On a day when the Chicago police superintendent honored the best of the department, he was also pressed for answers about whether officers showed preferential treatment to one of their own, who is charged with driving drunk and causing a fatal hit-and-run.
"We absolutely have to make sure all protocols were followed, that our procedures were not deviated from, and that's what I've got our internal investigations looking at right now," said Supt. Weis.
Officer Richard Bolling is accused of hitting and killing 13-year-old Trenton Booker then fleeing the scene.
But Bolling was not given a breathalyzer test until four hours after last week's accident, his blood-alcohol level registering just under the legal limit of .08.
Bolling's first court appearance on Sunday was scheduled for noon but took place an hour early, before Booker's family and reporters arrived.

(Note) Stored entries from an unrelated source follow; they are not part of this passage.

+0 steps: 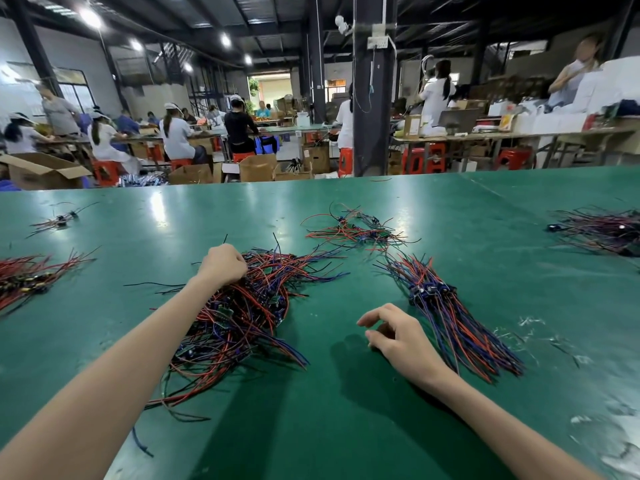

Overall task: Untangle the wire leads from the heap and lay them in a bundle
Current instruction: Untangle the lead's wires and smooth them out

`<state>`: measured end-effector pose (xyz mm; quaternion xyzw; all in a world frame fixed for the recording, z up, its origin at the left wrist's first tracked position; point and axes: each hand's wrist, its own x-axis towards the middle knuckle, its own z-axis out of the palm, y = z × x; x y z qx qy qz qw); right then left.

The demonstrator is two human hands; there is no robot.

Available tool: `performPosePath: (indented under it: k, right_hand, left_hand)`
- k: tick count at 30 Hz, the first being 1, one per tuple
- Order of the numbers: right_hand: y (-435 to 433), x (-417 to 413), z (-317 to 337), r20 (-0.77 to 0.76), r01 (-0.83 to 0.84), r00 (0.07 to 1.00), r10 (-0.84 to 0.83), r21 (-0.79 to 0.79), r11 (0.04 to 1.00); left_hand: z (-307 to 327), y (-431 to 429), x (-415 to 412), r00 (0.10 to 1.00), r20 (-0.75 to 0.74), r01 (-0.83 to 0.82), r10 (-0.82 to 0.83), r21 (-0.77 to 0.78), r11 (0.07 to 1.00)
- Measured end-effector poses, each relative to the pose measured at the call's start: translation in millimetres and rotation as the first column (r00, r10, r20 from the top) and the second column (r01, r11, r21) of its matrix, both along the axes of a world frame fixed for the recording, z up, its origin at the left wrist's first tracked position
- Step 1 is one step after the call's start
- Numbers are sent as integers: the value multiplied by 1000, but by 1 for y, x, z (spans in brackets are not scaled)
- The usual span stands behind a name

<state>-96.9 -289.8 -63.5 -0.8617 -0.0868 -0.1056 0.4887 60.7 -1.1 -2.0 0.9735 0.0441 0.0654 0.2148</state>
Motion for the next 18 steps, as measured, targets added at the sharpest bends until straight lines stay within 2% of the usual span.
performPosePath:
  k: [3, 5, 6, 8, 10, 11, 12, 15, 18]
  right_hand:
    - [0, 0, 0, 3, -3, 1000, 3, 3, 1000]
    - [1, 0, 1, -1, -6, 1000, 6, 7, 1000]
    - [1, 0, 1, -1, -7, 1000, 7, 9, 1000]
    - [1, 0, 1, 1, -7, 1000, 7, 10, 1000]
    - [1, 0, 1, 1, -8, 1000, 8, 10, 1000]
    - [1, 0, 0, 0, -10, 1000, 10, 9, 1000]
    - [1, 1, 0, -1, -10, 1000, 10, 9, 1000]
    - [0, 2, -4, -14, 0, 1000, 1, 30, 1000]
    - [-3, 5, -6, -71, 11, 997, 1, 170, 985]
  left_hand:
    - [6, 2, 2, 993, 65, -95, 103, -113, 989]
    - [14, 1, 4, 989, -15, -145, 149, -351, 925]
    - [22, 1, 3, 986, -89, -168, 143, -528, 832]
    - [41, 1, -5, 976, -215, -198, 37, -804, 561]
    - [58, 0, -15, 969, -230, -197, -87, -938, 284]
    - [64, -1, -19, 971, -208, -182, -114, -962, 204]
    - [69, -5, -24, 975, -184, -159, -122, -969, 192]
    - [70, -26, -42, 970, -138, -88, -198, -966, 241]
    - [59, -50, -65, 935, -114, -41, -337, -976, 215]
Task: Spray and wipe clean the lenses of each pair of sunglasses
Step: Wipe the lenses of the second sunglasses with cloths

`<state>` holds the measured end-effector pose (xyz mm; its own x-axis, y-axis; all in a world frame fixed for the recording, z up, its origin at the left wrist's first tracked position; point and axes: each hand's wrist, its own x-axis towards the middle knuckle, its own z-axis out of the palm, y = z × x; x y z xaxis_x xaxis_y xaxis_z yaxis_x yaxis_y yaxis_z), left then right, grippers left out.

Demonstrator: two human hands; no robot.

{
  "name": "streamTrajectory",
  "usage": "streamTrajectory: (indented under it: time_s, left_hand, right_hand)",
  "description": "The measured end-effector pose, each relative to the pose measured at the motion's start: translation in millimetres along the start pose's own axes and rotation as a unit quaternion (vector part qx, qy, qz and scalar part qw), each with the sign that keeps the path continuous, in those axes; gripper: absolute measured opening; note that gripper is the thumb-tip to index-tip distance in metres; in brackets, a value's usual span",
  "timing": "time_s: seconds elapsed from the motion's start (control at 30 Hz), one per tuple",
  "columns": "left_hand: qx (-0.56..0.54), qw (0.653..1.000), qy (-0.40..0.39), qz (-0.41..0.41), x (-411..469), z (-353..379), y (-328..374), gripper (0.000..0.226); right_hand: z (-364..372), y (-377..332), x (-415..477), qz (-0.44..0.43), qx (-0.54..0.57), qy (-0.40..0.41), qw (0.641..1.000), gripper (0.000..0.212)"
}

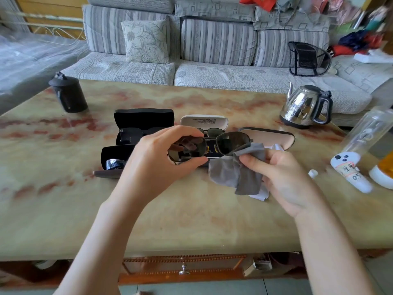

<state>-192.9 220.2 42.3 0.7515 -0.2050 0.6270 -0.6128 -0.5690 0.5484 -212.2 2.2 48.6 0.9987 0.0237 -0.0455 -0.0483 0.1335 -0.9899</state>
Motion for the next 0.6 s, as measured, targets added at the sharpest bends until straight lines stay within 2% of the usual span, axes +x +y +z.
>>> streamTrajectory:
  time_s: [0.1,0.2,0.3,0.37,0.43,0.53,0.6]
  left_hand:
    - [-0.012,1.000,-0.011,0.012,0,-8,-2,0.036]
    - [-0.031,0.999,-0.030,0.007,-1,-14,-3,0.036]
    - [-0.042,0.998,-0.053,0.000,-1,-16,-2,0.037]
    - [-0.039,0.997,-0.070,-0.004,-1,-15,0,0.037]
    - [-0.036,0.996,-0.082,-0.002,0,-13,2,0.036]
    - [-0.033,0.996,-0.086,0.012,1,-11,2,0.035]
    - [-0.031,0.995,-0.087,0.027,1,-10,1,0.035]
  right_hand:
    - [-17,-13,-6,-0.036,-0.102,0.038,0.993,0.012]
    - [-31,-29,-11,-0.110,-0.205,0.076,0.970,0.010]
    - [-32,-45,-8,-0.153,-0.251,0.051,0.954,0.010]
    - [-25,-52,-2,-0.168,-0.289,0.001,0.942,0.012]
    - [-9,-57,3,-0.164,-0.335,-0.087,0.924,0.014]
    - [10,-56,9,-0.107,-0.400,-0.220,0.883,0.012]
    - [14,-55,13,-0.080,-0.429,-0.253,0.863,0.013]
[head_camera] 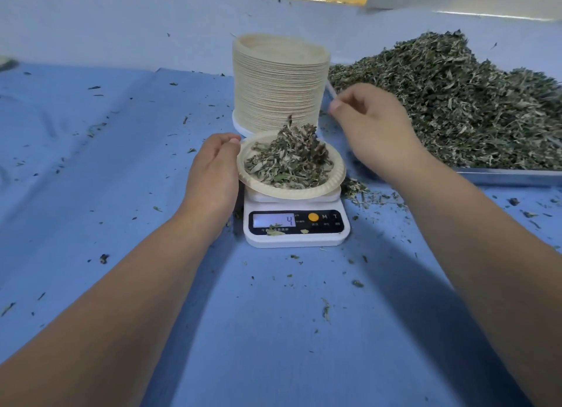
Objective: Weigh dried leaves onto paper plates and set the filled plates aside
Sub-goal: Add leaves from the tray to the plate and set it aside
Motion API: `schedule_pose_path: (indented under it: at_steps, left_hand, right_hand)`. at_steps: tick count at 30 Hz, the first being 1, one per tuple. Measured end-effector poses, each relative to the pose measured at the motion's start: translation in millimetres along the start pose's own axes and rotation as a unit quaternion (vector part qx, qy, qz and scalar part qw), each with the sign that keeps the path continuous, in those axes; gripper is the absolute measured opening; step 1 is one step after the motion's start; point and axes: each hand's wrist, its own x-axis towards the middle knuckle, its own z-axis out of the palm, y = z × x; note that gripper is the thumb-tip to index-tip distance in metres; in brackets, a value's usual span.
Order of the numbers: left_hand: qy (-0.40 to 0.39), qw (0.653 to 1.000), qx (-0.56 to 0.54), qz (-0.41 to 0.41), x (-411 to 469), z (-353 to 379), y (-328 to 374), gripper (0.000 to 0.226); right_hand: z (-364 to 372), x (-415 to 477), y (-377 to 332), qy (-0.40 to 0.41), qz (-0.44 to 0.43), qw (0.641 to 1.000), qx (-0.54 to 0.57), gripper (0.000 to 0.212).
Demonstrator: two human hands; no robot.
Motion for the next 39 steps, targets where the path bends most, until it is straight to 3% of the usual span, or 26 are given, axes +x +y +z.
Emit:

Superintendent Weis says he knows there are a lot of questions about the way Bolling was treated.
"The optics on that are horrible," Weis said. "From the initial stage of the investigation, I'm very confident that there's no preferential treatment given to this officer."
Weis says the department is working hard to earn the public's confidence and says the mistakes of few should not influence opinion of the entire police force.
"It's human frailties, it's people making bad decisions and we have to work real hard as a department to focus on our education prevention, intervention and make sure people are fully aware the consequences one bad decision can make," said Weis.